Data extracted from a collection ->
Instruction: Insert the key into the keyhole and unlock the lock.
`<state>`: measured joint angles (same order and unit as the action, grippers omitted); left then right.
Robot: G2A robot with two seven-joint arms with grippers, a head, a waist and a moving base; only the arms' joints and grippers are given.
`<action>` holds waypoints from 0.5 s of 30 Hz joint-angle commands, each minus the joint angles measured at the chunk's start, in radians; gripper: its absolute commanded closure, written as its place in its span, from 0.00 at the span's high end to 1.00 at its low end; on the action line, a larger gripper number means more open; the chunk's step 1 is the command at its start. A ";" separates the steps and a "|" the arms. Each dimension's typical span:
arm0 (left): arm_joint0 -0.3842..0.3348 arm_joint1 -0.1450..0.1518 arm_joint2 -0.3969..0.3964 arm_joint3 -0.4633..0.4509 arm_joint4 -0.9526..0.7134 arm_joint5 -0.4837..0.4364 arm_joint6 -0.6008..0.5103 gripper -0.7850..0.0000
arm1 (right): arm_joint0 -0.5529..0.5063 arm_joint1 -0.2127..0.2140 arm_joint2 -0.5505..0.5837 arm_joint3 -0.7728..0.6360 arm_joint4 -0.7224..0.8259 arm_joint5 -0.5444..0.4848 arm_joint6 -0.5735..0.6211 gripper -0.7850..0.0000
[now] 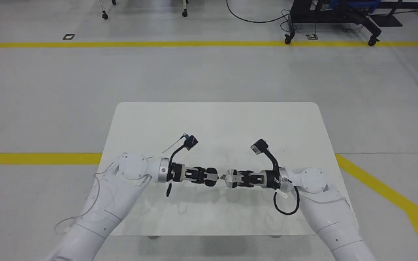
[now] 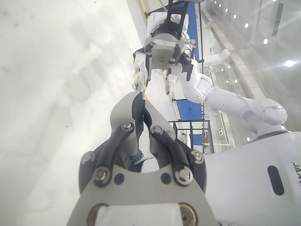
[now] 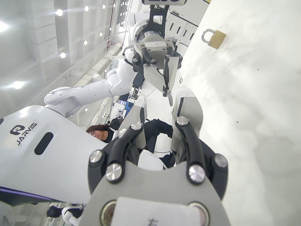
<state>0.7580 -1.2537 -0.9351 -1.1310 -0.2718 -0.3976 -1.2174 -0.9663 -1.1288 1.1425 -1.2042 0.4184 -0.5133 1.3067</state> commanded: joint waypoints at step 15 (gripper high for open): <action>-0.019 -0.008 0.027 0.029 -0.018 -0.005 -0.007 0.00 | 0.026 0.002 -0.040 0.024 -0.008 0.023 0.016 0.12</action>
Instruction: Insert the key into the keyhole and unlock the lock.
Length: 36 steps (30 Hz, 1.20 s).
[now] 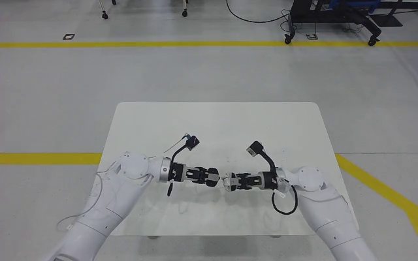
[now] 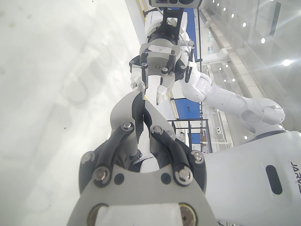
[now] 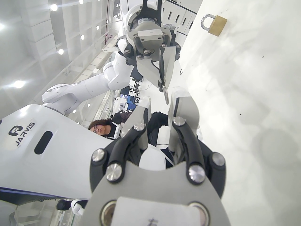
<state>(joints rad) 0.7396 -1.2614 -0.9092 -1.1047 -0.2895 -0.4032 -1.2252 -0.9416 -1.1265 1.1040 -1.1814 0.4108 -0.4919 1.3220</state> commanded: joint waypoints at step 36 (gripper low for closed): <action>-0.021 -0.009 0.040 0.024 -0.001 0.010 -0.035 0.00 | 0.019 0.007 -0.033 0.019 0.005 0.031 0.013 0.18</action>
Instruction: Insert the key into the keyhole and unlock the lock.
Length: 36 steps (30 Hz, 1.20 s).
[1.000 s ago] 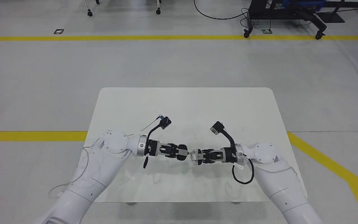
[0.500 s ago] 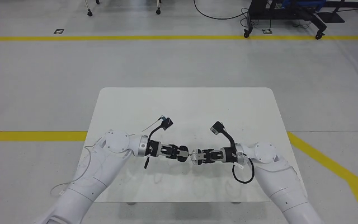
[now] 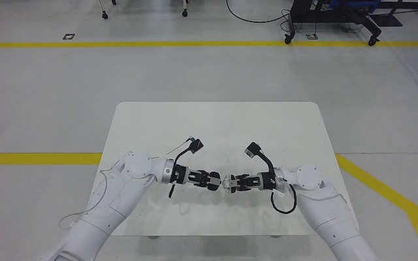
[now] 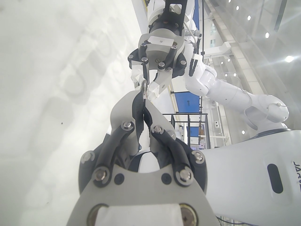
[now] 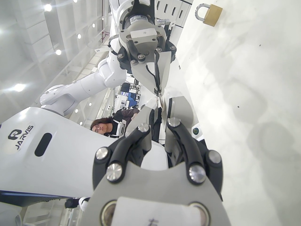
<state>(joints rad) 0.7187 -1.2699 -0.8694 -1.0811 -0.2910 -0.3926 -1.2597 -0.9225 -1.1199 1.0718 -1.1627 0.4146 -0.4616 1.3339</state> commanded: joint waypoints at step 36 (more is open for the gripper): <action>0.082 0.108 -0.289 -0.188 0.142 0.023 -0.002 1.00 | -0.086 0.058 0.179 -0.044 0.133 -0.091 -0.066 0.00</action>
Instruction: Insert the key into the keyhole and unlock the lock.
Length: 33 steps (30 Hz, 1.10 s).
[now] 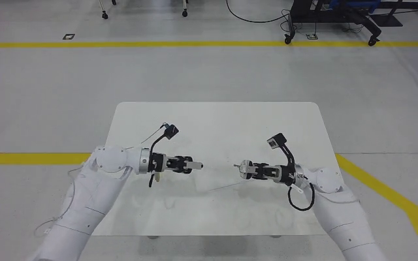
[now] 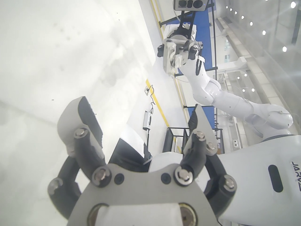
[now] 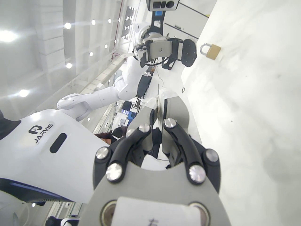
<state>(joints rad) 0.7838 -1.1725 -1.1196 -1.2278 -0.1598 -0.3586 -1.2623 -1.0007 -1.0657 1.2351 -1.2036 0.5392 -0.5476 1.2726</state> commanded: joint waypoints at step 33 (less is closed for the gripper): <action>0.238 0.110 -0.189 -0.468 0.708 0.806 -0.110 1.00 | -0.027 0.011 0.035 -0.012 0.025 -0.003 -0.004 0.00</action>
<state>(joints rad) 1.0476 -1.0621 -1.3326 -1.7601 0.5468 0.4407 -1.3788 -1.0276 -1.0542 1.2698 -1.2153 0.5644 -0.5510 1.2691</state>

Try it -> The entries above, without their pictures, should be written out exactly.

Answer for the task ->
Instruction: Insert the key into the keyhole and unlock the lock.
`<state>`: measured joint angles (same order and unit as the action, grippers omitted); left then right.
Robot: G2A robot with two seven-joint arms with grippers, a head, a waist and a moving base; only the arms' joints and grippers are given.
`<action>` holds waypoints from 0.5 s of 30 Hz joint-angle commands, each minus the joint angles measured at the chunk's start, in radians; gripper: its absolute commanded closure, written as its place in its span, from 0.00 at the span's high end to 1.00 at its low end; on the action line, a larger gripper number means more open; the chunk's step 1 is the command at its start. A ";" separates the steps and a "|" the arms. Each dimension's typical span:
arm0 (left): arm_joint0 -0.3842..0.3348 arm_joint1 -0.1450..0.1518 arm_joint2 -0.3969..0.3964 arm_joint3 -0.4633..0.4509 arm_joint4 -0.9526..0.7134 arm_joint5 -0.4837..0.4364 arm_joint6 -0.6008..0.5103 gripper -0.7850..0.0000
arm1 (right): arm_joint0 -0.5529..0.5063 arm_joint1 -0.2127..0.2140 arm_joint2 -0.5505..0.5837 arm_joint3 -0.7728..0.6360 arm_joint4 -0.7224..0.8259 arm_joint5 -0.5444..0.4848 arm_joint6 -0.5735..0.6211 gripper -0.7850..0.0000
[now] 
[now] 
[now] 
<state>0.7580 -1.2537 -0.9351 -1.1310 -0.2718 -0.3976 -1.2174 -0.9663 -1.1288 1.1425 -1.2042 0.4184 -0.5133 1.3067</state> commanded: joint waypoints at step 15 (gripper high for open): <action>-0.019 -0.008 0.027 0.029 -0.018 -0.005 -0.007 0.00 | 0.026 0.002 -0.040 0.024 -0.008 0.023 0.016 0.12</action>
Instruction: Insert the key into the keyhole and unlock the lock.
Length: 36 steps (30 Hz, 1.20 s).
[now] 
[now] 
[now] 
<state>(joints rad) 0.7396 -1.2614 -0.9092 -1.1047 -0.2895 -0.4032 -1.2252 -0.9416 -1.1265 1.1040 -1.1814 0.4108 -0.4919 1.3220</state> commanded: joint waypoints at step 36 (gripper low for closed): <action>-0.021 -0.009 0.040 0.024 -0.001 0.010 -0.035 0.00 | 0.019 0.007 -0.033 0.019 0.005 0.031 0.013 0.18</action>
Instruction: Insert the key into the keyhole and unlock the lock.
Length: 36 steps (30 Hz, 1.20 s).
[1.000 s ago] 
[0.500 s ago] 
[now] 
[now] 
[now] 
<state>(joints rad) 0.7187 -1.2699 -0.8694 -1.0811 -0.2910 -0.3926 -1.2597 -0.9225 -1.1199 1.0718 -1.1627 0.4146 -0.4616 1.3339</state> commanded: joint waypoints at step 36 (more is open for the gripper): <action>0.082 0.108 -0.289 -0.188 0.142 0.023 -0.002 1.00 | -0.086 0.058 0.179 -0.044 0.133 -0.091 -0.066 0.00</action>
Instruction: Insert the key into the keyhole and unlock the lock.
Length: 33 steps (30 Hz, 1.10 s).
[now] 
[now] 
[now] 
<state>(joints rad) 0.7838 -1.1725 -1.1196 -1.2278 -0.1598 -0.3586 -1.2623 -1.0007 -1.0657 1.2351 -1.2036 0.5392 -0.5476 1.2726</state> commanded: joint waypoints at step 33 (less is closed for the gripper): <action>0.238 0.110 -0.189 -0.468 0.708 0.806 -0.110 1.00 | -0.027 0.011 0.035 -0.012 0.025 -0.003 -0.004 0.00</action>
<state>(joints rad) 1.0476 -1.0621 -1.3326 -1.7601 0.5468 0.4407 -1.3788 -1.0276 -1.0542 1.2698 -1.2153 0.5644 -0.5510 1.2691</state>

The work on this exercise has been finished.